# What is being asked:
Among the lines below, restate word for word only those from the line with "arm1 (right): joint" through the line with "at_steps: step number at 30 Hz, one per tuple", with both end lines kept.

Records from a dataset
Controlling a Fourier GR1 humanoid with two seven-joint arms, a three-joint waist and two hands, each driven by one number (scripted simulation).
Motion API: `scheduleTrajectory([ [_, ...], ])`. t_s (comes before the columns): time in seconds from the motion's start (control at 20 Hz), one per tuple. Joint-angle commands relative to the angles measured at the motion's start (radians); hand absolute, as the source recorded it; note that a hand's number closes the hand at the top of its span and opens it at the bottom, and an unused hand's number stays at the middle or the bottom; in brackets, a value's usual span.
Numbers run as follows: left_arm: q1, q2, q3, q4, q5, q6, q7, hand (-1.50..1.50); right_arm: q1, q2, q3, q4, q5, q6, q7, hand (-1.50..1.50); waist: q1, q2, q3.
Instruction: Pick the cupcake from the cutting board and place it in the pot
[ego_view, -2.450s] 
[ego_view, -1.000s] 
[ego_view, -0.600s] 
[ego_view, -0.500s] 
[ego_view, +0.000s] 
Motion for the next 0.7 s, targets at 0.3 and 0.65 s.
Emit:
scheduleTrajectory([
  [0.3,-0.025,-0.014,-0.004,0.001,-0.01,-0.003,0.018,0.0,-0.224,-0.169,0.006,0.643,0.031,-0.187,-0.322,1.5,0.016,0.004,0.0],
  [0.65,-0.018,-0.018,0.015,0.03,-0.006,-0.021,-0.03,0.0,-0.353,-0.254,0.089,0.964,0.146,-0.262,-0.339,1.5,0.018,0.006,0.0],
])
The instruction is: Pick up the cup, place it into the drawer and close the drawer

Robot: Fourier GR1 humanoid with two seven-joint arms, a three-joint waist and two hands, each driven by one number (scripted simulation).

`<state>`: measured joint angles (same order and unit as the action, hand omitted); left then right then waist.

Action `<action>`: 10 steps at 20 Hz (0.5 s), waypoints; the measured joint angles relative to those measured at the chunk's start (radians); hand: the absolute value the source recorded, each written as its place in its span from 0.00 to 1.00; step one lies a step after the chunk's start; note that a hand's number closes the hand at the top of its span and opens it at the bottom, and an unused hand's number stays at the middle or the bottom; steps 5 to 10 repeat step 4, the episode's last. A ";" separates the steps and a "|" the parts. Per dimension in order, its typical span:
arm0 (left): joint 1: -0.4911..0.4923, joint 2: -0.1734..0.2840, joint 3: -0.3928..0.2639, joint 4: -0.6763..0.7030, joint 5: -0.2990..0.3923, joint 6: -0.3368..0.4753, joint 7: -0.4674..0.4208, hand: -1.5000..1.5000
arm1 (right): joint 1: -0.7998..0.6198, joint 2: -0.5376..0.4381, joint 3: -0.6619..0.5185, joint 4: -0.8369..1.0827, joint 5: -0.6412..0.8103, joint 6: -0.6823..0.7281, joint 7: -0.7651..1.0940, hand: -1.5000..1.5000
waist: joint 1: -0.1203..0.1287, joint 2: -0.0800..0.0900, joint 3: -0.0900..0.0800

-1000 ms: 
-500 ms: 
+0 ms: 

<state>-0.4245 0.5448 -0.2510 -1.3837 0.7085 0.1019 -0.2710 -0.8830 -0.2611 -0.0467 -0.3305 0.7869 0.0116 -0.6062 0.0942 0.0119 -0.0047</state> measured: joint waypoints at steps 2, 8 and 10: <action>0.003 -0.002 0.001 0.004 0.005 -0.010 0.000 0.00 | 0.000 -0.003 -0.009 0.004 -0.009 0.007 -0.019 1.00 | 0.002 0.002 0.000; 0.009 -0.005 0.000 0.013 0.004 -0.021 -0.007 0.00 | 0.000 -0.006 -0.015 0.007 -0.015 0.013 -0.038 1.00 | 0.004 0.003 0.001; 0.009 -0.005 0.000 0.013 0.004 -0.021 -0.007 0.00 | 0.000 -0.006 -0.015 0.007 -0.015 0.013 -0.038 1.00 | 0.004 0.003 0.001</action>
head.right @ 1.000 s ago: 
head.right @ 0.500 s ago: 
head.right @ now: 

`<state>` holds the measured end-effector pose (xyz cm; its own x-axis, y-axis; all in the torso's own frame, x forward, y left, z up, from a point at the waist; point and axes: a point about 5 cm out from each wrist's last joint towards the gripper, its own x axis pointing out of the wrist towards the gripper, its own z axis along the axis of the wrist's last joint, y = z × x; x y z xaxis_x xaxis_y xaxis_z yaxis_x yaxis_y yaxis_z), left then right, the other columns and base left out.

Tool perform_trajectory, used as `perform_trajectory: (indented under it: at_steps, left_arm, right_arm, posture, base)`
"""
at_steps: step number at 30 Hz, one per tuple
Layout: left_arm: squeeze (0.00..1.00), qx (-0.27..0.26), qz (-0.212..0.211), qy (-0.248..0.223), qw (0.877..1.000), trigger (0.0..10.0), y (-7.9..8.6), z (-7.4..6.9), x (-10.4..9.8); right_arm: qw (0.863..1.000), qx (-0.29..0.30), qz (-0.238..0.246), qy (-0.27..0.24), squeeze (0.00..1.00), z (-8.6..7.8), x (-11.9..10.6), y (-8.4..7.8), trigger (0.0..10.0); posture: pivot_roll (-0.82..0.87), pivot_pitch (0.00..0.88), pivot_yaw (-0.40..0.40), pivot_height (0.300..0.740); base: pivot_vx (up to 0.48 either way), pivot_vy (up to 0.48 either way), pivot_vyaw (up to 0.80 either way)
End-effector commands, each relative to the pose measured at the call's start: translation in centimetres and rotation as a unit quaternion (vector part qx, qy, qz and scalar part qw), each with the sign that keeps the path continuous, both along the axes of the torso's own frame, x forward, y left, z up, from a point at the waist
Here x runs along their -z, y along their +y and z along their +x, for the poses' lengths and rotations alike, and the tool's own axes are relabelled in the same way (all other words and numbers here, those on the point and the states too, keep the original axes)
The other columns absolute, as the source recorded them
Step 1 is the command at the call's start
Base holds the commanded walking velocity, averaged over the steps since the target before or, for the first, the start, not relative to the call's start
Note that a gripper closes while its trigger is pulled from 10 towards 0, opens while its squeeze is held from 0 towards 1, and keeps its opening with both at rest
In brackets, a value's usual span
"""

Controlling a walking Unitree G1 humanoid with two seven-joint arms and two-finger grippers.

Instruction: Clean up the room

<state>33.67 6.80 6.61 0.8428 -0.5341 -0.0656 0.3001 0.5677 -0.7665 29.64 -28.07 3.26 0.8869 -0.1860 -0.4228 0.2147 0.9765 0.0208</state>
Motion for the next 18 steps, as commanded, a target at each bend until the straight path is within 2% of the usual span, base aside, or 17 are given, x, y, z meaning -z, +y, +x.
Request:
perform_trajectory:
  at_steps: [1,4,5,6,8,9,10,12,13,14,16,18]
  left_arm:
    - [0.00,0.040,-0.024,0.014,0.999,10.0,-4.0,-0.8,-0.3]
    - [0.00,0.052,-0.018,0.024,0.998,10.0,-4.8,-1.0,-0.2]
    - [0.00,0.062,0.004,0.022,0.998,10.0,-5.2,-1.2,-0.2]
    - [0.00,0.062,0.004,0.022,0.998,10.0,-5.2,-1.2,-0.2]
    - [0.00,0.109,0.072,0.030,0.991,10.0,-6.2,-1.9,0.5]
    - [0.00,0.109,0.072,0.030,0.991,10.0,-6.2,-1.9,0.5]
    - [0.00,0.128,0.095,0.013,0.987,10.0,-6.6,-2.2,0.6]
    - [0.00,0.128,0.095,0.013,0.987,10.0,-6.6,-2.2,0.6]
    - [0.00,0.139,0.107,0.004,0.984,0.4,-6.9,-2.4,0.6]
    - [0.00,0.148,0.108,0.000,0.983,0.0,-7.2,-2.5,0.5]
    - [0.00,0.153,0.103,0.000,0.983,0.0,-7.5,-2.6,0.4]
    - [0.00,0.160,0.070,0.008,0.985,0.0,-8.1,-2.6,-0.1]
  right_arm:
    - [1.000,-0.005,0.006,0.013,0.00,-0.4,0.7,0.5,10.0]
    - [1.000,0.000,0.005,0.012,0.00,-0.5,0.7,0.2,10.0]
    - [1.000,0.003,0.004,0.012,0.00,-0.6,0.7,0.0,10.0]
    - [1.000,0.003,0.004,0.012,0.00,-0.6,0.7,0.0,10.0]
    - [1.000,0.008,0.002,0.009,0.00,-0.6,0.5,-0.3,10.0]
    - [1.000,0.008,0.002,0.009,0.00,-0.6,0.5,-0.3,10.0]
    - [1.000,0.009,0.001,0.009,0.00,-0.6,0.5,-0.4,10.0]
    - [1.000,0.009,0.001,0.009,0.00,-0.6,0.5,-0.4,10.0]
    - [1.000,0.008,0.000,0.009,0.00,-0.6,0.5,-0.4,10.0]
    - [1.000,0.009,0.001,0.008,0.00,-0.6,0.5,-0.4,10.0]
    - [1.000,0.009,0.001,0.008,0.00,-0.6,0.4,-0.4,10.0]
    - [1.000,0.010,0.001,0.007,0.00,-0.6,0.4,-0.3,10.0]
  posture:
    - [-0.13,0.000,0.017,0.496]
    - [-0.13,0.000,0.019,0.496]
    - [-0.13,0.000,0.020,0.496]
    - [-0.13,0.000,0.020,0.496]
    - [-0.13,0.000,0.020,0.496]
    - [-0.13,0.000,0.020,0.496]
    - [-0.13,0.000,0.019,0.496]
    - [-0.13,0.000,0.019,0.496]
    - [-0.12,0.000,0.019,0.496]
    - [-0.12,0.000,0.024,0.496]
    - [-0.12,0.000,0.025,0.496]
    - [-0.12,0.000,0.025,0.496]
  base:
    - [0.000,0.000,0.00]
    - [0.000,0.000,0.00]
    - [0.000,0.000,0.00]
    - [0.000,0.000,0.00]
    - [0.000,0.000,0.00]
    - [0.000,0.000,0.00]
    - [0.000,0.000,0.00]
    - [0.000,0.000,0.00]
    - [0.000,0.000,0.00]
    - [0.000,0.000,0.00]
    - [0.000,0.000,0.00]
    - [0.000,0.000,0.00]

# Result for this exercise:
arm1 (right): joint 1: -0.7998..0.6198, joint 2: -0.5376..0.4381, joint 3: -0.6619..0.5185, joint 4: -0.8369..1.0827, joint 5: -0.6412..0.8103, joint 6: -0.6823..0.7281, joint 7: -0.7651..1.0940, hand: -1.5000..1.5000
waist: joint 1: -0.1203..0.1287, joint 2: -0.0800..0.0900, joint 3: -0.0900..0.0800

-1000 ms: 
-500 ms: 
+0 ms: 

<state>-0.4245 0.5448 -0.2510 -1.3837 0.7085 0.1019 -0.2710 -0.8830 -0.2611 -0.0467 -0.3305 0.7869 0.0116 -0.6062 0.0942 0.0119 -0.0047</state> measured: joint waypoints at steps 2, 8 and 10: <action>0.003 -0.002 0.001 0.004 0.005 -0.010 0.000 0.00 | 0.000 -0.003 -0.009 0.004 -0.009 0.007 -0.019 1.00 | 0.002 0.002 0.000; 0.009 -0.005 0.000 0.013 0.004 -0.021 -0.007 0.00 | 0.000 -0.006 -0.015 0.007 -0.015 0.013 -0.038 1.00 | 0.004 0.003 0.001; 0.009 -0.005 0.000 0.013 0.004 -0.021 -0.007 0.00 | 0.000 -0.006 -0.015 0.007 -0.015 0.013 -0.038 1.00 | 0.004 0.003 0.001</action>
head.right @ 1.000 s ago: 
head.right @ 0.500 s ago: 
head.right @ now: 

`<state>` holds the measured end-effector pose (xyz cm; its own x-axis, y-axis; all in the torso's own frame, x forward, y left, z up, from a point at the waist; point and axes: a point about 5 cm out from each wrist's last joint towards the gripper, its own x axis pointing out of the wrist towards the gripper, its own z axis along the axis of the wrist's last joint, y = z × x; x y z xaxis_x xaxis_y xaxis_z yaxis_x yaxis_y yaxis_z), left then right, the other columns and base left out.

Tool perform_trajectory, used as `perform_trajectory: (indented under it: at_steps, left_arm, right_arm, posture, base)`
"""
at_steps: step number at 30 Hz, one per tuple

The output as shown is complete.